RENEE MONTAGNE, host:
And in 1994, the rock band Pearl Jam filed an unsuccessful antitrust complaint against California-based ticket vendor Ticketmaster. The band claimed Ticketmaster's service charges were too high. More than a decade later, Ticketmaster and other major ticket vendors continue to charge steep fees, but as Alex Cohen of member station KQED reports, many consumers don't have a choice but to pay the price.
ALEX COHEN reporting:
If you live in New York and want to see the upcoming "American Idol" concert with a friend, tickets are $35 apiece, but when bought through Ticketmaster, your final bill for a pair of tickets will be nearly a hundred dollars thanks to Ticketmaster's various charges.
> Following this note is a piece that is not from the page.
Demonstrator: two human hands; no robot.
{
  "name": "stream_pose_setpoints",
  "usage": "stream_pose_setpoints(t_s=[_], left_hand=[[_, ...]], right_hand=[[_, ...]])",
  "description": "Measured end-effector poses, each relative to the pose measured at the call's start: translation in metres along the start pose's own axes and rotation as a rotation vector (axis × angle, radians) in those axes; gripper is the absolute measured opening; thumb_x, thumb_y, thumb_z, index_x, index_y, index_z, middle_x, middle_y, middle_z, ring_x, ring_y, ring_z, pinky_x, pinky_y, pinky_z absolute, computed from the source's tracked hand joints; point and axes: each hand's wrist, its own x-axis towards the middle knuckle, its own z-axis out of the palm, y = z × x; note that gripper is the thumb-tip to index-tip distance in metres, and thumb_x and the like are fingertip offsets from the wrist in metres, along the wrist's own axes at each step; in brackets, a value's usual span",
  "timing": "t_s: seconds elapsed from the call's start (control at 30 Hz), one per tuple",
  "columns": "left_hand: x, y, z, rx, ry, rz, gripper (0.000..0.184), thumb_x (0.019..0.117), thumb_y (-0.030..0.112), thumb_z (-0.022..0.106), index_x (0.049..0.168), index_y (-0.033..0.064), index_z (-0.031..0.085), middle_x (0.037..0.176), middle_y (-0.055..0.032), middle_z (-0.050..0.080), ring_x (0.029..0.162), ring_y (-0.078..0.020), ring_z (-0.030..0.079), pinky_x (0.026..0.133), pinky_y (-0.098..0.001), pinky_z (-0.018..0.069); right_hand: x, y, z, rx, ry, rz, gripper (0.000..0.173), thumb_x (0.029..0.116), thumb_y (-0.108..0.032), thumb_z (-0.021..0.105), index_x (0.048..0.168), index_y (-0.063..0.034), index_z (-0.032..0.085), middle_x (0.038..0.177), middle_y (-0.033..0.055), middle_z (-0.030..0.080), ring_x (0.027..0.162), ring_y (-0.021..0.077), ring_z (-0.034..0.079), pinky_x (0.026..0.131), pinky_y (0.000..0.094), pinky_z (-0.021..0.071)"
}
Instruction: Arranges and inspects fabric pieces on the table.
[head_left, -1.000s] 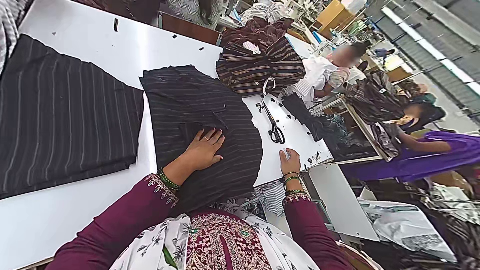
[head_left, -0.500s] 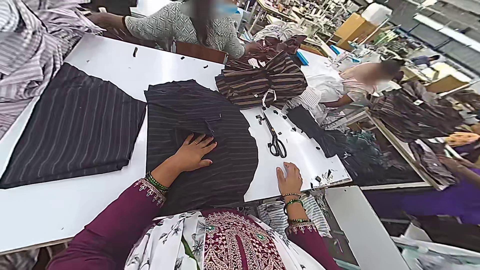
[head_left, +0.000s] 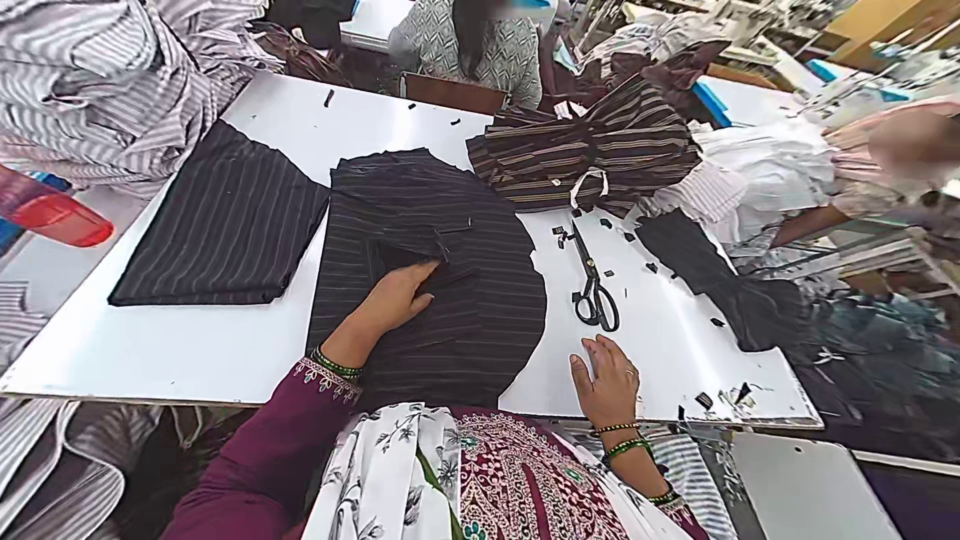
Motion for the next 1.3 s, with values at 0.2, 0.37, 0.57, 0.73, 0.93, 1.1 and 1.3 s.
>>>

If you're in Chicago, you could see the new musical "Wicked." Tickets for that show are 77.50 plus the $9.60 per ticket convenience charge and a $2.50 building facility charge. Oh, and there's the order processing charge of $4.05 plus tax. Grand total for two? $184.03, including more than $25 in fees. Percentagewise, ticket fees get even steeper for smaller shows. Some cost more than 80 percent of a ticket's face value, and that's made many concertgoers reluctant to buy tickets through Ticketmaster.
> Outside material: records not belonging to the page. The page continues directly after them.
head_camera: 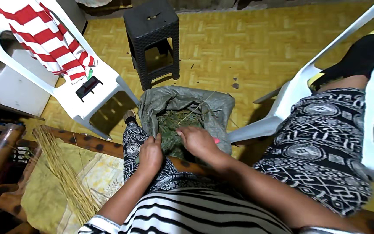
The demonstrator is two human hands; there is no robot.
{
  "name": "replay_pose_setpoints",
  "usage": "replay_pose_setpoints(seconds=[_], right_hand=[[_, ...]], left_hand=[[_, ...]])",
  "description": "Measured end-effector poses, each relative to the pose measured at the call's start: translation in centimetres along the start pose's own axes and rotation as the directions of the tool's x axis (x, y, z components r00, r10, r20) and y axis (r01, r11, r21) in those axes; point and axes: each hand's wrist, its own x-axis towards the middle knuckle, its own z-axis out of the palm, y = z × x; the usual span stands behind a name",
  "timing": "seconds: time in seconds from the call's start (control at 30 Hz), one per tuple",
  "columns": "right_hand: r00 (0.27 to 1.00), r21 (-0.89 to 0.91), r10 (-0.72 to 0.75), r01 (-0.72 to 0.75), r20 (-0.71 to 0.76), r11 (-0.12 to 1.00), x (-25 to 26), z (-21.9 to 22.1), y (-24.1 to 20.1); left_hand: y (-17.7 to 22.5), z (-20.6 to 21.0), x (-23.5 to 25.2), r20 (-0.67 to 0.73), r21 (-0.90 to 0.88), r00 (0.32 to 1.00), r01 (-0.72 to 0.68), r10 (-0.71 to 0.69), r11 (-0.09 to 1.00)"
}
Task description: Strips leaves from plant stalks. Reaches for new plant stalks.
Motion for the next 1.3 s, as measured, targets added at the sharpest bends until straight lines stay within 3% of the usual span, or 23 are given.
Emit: replay_pose_setpoints(seconds=[0.17, 0.27, 0.33, 0.4, 0.43, 0.5, 0.57, 0.6, 0.67, 0.73, 0.8, 0.9, 0.97, 1.13, 1.3], right_hand=[[0.995, -0.069, 0.013, -0.020, -0.101, 0.997, 0.5, 0.2, 0.7], [0.979, -0.034, 0.098, -0.106, -0.178, 0.994, 1.3, -0.7, 2.6], [0.968, 0.104, 0.180, -0.163, -0.178, 0.981, 1.8, -1.4, 3.8], [0.961, 0.356, 0.260, -0.211, -0.097, 0.911, 1.9, -1.7, 3.8], [0.955, 0.521, 0.297, -0.240, -0.027, 0.819, 2.0, -1.6, 3.5], [0.935, 0.825, 0.324, -0.295, 0.145, 0.483, 2.1, -0.6, 2.7], [0.919, 0.932, 0.271, -0.333, 0.287, 0.141, 2.2, -0.1, 2.5], [0.914, 0.939, 0.254, -0.340, 0.315, 0.059, 2.2, -0.1, 2.6], [0.908, 0.943, 0.268, -0.333, 0.321, 0.002, 2.4, -0.4, 3.1], [0.913, 0.953, 0.295, -0.303, 0.281, 0.031, 2.5, -0.6, 3.7], [0.928, 0.950, 0.317, -0.260, 0.195, 0.175, 2.5, -0.5, 4.2], [0.962, 0.716, 0.273, -0.189, -0.003, 0.672, 2.0, -0.2, 4.0], [0.989, 0.490, 0.140, -0.095, -0.054, 0.866, 1.0, 0.0, 3.2], [0.990, 0.218, -0.140, 0.137, 0.000, 0.966, -1.1, 2.3, 0.6], [0.991, 0.079, -0.136, 0.134, 0.008, 0.988, -0.8, 2.5, 0.5]], left_hand=[[-0.1, -0.1, -0.2, -0.003, -0.026, 1.000, 0.000, 0.000, 1.000], [-0.6, -0.4, -0.3, -0.014, -0.039, 1.000, -0.002, 0.002, 0.999], [-0.7, -0.8, -0.4, 0.038, -0.059, 0.999, 0.027, -0.025, 0.998], [-0.6, -1.1, -0.2, 0.124, -0.111, 0.991, 0.073, -0.059, 0.991], [-0.4, -1.2, -0.1, 0.162, -0.145, 0.985, 0.091, -0.067, 0.985], [0.0, -1.2, 0.2, 0.208, -0.206, 0.977, 0.097, -0.054, 0.974], [0.1, -1.3, 0.3, 0.246, -0.259, 0.969, 0.092, -0.026, 0.961], [0.0, -1.3, 0.4, 0.276, -0.281, 0.961, 0.099, -0.018, 0.955], [-0.6, -1.6, 0.5, 0.351, -0.321, 0.936, 0.132, -0.012, 0.938], [-1.2, -1.9, 0.5, 0.399, -0.357, 0.917, 0.166, -0.011, 0.919], [-1.8, -1.8, 0.6, 0.430, -0.366, 0.903, 0.198, -0.024, 0.909], [-1.9, -1.3, 0.8, 0.429, -0.359, 0.901, 0.243, -0.073, 0.901], [-1.3, -1.1, 1.1, 0.418, -0.338, 0.902, 0.263, -0.106, 0.904], [0.2, -0.7, 2.2, 0.408, -0.320, 0.900, 0.297, -0.152, 0.899], [0.8, -0.9, 2.6, 0.397, -0.323, 0.909, 0.270, -0.129, 0.907]])
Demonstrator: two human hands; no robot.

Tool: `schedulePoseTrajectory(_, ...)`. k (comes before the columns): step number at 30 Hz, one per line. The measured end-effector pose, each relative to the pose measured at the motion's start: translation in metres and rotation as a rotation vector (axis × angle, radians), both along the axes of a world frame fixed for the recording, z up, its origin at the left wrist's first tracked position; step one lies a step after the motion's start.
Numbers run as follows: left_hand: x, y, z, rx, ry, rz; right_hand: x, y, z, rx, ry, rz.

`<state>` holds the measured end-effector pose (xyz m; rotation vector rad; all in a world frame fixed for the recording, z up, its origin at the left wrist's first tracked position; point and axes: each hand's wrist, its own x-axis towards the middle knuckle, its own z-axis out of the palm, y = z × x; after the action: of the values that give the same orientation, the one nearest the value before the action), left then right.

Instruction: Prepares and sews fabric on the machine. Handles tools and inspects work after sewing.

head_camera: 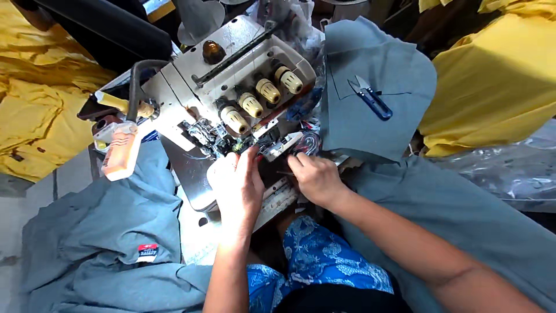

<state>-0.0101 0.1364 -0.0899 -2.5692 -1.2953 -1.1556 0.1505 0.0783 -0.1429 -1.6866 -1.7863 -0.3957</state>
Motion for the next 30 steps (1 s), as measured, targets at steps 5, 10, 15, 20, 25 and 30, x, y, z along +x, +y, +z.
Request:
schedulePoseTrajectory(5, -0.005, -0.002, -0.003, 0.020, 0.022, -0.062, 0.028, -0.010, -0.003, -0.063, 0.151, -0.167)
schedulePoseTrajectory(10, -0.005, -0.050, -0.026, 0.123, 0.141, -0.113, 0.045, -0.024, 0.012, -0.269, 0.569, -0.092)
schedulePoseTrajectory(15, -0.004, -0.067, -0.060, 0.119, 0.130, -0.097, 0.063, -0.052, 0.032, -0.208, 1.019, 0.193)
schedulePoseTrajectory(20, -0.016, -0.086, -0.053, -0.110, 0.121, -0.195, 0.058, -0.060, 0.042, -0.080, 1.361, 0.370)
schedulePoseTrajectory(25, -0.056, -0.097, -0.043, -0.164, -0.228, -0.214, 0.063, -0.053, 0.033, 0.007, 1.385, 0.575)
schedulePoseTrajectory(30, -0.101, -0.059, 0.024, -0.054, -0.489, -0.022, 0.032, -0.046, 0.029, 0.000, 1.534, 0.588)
Ms. ESTHER KIM (Los Angeles): I hate it. They suck.
COHEN: Esther Kim of Los Angeles and five of her friends just bought tickets to see the band Early Mart at a club called The Troubadour. The club only sells tickets at the box office on the night of a performance. Kim says they were worried the show might have sold out by that time, but they refused to buy through Ticketmaster.
Mr. KIM: I didn't want to pay the surcharges, yeah. Service charges are ridiculous. I don't want to pay for that.
COHEN: Just what do these fees go to? Ticketmaster refused to answer. NPR made numerous requests for an interview with the west Hollywood-based company. A Ticketmaster spokesperson repeatedly denied these requests.
Ticketmaster is a division of Barry Diller's IAC/Interactive Corporation and sold 98 million tickets valued at $5 billion last year alone. Carl Thomas has worked in event production for the past 15 years, including a stint as head of sales at one of Ticketmaster's competitors, a company called Tickets.com. Thomas says one of the major changes in the ticket-selling industry over the last decade was the introduction of the Internet. Before that, he says, consumers had to wait in line at box offices to get tickets to concerts or sporting events.
Mr. CARL THOMAS: Well, it turned into an event of itself, right? You took blankets or sleeping bags and you hung out and actually had a good time waiting in line.
COHEN: Fun? Yes. Efficient? Not at all, Thomas says. Thanks to the Internet, the public can now buy tickets anytime, day or night. They can see which seats they're getting, sometimes even print out their tickets at home, but all those services cost money, from the labor needed to develop software to the printers needed to produce tickets to the Internet connectivity to keep ticket-vending Web sites running. Thomas says the only way for ticket companies to make money is through their various fees.
Mr. THOMAS: And it's a business model that's been in the marketplace for the better part of 20 years, and it's sort of the benchmark now today of how the business is conducted.
COHEN: That model works well for many concert halls, clubs and sports arenas. The popularity of online ticketing allows them to cut back on box-office staffing. What's more? Companies like Tickets.com and Ticketmaster often give part of the profits from ticket fees back to these venues. And Ticketmaster has exclusive contracts with many of its venues which means artists and consumers aren't left with much of a choice when it comes to buying tickets. Gary Bongiovanni is the editor of Pollstar, a Fresno-based trade publication that covers the concert business.
Mr. GARY BONGIOVANNI (Editor, Pollstar): Most people seem to opt for Ticketmaster because of the reliability of what they do and the network that they've established. As a tour, you have to play Ticketmaster buildings, by and large, especially if you want to play any of the major arenas in this country.
COHEN: In recent years, some smaller venues have started looking for ways to help consumers get around high ticket fees. Dawn Holliday is the general manager at Slim's, a nightclub in San Francisco. Holliday says she aims to give her customers choices when it comes to ticket fees.
Ms. DAWN HOLLIDAY (General Manager, Slim's): We have everything from zero to Tickets.com's exorbitant rates, and the zero method is that you send us a check two weeks before a show and we hold tickets for you at the door and there's no service charge that way.
COHEN: Holliday also offers tickets through a Web site called virtuous.com. The standard service charge for virtuous is $1. The company also donates part of its profits to local food banks, shelters and other social services. Virtuous founder Billy O'Connell says he wants to bring back what he sees as the real purpose of live performances, providing entertainment, not making money.
Mr. BILLY O'CONNELL (Founder, virtuous.com): We simply ask that clubs give their customers a choice, that they let them choose between our company and our competitors.
COHEN: Given that choice, O'Connell hopes most people will vote with their pocketbooks, in which case he says virtuous will win.
For NPR News, I'm Alex Cohen in Los Angeles.